== Available data ==

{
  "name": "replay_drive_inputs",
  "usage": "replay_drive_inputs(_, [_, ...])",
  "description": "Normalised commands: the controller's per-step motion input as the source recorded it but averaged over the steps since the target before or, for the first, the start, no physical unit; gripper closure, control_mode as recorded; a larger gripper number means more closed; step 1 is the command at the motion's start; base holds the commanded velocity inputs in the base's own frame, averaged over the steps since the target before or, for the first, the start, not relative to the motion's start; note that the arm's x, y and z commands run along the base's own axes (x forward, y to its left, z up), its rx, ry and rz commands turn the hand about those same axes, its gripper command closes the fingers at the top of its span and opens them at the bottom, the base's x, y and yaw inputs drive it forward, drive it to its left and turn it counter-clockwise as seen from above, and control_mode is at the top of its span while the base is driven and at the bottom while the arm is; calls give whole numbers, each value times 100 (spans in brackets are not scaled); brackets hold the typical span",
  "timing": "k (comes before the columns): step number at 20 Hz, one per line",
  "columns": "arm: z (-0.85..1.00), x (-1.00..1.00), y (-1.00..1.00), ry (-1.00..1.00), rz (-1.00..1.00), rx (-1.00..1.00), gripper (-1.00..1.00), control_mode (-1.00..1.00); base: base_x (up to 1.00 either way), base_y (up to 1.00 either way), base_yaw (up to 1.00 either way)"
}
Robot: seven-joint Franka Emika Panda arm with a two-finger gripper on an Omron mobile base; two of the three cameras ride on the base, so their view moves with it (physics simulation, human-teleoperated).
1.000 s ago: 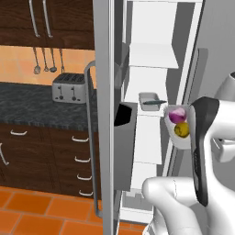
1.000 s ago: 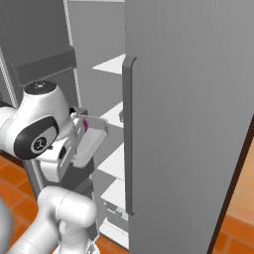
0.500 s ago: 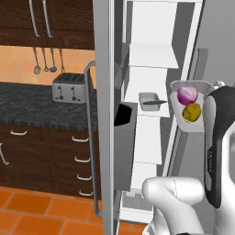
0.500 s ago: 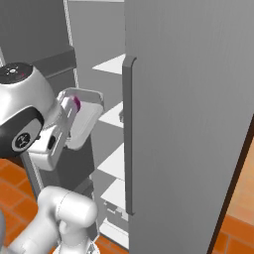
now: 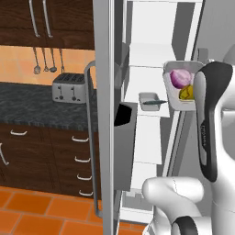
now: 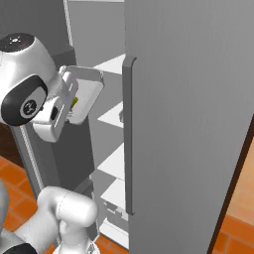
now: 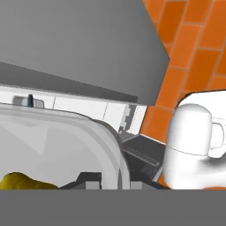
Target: Take the meat container that has the fish and place it on the second highest rack of the freezer. Then take the vegetable container that has the onion and lemon and place it on the highest rack of the freezer.
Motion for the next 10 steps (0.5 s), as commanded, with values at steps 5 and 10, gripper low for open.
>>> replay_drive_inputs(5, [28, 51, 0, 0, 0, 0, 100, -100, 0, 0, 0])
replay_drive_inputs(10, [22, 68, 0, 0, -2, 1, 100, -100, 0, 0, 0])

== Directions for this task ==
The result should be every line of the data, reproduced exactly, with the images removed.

== Answer section ==
{
  "name": "replay_drive_inputs",
  "usage": "replay_drive_inputs(_, [_, ...])",
  "description": "Normalised commands: the controller's per-step motion input as the source recorded it but averaged over the steps since the target before or, for the first, the start, no physical unit; gripper closure, control_mode as recorded; a larger gripper number means more closed; step 1 is the command at the motion's start; base holds the commanded velocity inputs in the base's own frame, averaged over the steps since the target before or, for the first, the start, not relative to the motion's start; note that the arm's x, y and z commands run along the base's own axes (x forward, y to its left, z up), its rx, ry and rz commands turn the hand about those same axes, its gripper command closes the fingers at the top of its span and opens them at the bottom, the base's x, y and yaw inputs drive it forward, drive it to its left and turn it counter-clockwise as seen from above, and control_mode is at the top of its span while the base is driven and at the bottom while the arm is; calls give whole numbers, each value times 100 (spans in brackets are not scaled); brackets hold the typical span",
  "timing": "k (comes before the columns): step number at 20 Hz, one per line",
  "columns": "arm: z (-0.85..1.00), x (-1.00..1.00), y (-1.00..1.00), ry (-1.00..1.00), rz (-1.00..1.00), rx (-1.00..1.00), gripper (-1.00..1.00), control_mode (-1.00..1.00); base: base_x (up to 1.00 either way), base_y (up to 1.00 either way), base_yaw (up to 1.00 either way)"
}
Robot: seven-joint Franka Emika Panda arm with a two-finger gripper on an Omron mobile base; two of the three cameras ride on the base, so their view moves with it (physics simulation, human-teleoperated).
1.000 s ago: 
1.000 s ago: 
0.500 s ago: 
0.500 s ago: 
now: 
now: 
now: 
Target: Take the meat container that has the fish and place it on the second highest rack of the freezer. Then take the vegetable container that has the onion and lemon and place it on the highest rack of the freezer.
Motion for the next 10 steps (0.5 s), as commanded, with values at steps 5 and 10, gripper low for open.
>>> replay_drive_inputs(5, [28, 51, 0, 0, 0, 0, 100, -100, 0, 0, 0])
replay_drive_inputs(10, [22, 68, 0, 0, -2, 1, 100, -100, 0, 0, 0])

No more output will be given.